The American Republic was supposed to have that; the Framers were not unaware of the necessity. "Who will police the police". The answer? It was supposed to be the Congress itself, the people's house. It's not an accident that the Constitution contains the jurisdiction stripping clause, which allows Congress to limit judicial review. They knew there were going to be some things that should be beyond such. But Marbury v. Madison was the first usurpation, and the top of the slippery slope. The judiciary wished to insert itself as the monarchs. That should have prompted another round of the Constitutional Convention, to clarify just what were the roles and the rights. At this point, just such a new convention is needed. Only that will buy the Constitutional Republic a chance to vindicate itself.

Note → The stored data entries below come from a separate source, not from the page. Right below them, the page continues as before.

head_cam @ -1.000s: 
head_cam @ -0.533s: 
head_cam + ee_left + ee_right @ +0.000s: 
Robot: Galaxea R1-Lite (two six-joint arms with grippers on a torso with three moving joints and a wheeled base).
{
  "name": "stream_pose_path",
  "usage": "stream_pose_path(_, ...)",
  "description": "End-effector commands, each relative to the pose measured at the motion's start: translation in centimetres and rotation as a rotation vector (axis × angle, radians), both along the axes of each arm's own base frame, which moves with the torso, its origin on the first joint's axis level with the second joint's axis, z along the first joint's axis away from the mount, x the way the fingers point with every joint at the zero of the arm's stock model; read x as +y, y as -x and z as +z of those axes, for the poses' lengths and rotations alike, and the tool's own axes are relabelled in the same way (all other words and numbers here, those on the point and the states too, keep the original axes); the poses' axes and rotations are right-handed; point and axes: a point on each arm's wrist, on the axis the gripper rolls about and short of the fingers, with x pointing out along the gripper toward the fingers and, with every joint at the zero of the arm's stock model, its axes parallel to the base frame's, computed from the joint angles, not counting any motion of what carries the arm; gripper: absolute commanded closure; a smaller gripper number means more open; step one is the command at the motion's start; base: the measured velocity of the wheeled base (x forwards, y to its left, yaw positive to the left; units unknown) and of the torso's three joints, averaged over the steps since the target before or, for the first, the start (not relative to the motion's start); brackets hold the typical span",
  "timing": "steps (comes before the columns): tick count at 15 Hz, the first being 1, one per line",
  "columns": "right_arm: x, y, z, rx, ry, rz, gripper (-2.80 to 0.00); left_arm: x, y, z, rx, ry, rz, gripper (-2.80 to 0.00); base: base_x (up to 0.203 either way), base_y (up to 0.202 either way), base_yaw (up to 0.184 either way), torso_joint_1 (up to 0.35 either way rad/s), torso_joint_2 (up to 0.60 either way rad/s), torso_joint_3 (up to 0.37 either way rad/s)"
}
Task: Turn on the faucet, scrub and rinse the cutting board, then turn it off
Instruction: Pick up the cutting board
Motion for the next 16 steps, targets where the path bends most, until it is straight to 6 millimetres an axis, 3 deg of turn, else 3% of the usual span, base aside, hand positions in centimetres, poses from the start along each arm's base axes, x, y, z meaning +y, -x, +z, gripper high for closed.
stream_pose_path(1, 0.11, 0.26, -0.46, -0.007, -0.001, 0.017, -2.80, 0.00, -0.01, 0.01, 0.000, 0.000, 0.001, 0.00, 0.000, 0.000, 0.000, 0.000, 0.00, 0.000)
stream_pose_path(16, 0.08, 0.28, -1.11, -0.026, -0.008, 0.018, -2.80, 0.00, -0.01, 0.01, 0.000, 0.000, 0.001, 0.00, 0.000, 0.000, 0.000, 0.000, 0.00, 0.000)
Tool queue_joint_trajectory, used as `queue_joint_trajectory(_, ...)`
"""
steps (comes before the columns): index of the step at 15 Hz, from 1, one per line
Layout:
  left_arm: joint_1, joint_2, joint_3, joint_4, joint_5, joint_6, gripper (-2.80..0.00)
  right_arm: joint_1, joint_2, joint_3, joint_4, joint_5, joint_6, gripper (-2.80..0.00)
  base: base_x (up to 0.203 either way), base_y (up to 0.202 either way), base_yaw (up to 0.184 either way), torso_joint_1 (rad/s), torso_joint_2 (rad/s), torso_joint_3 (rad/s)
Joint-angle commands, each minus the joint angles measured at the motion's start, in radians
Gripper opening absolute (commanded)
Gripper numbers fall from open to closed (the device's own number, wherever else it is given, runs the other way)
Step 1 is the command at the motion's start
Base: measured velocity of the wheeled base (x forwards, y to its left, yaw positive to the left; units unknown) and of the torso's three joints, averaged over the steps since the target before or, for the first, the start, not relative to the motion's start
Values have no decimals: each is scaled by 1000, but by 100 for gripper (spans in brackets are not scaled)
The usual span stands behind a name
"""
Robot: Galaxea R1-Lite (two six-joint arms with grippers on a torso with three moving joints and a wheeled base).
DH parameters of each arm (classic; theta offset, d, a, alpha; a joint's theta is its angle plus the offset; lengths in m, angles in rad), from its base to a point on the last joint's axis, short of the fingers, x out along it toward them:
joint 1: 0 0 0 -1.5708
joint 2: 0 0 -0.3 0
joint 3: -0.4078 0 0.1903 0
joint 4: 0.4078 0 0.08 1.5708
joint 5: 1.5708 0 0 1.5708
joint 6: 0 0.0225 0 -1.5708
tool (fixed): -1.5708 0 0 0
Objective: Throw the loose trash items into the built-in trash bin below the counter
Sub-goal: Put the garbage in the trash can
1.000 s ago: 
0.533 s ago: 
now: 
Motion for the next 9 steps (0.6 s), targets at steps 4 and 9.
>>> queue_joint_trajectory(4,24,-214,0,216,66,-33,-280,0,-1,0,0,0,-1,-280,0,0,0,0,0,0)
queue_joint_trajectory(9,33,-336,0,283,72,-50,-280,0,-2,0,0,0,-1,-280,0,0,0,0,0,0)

Well, I think there's room for disagreement on the Royalist question. However, I will tell you that I do not advocate monarchy for the United States. My reasoning (and I admit this is somewhat biased, coming from my Roman Catholicism) is that America has an Enlightened Protestant soul. The Enlightened Protestant soul is naturally rebellious in a way that cannot be constrained by the Old Order.
We enlightened Protestants thank you from the bottom of our unconstrained little hearts.
But what happens when we ain't the majority here...
Well, even devoutly Catholic Ireland managed to capture a bit of America's rebellious streak, because it had been occupied by a foreign crown and had absolutely no nobles whatsoever.
In retrospect, my Catholic/Protestant Royal/Republican correlations might have been too simplistic. Maybe the key to the formation of Christian Republics lies simply in the absence of nobility.
Click on the essay in the index: "Left and Right". Annoying feature...can't point to the URL of the page itself.
Excellent find. I rather like that site myself. Thanks.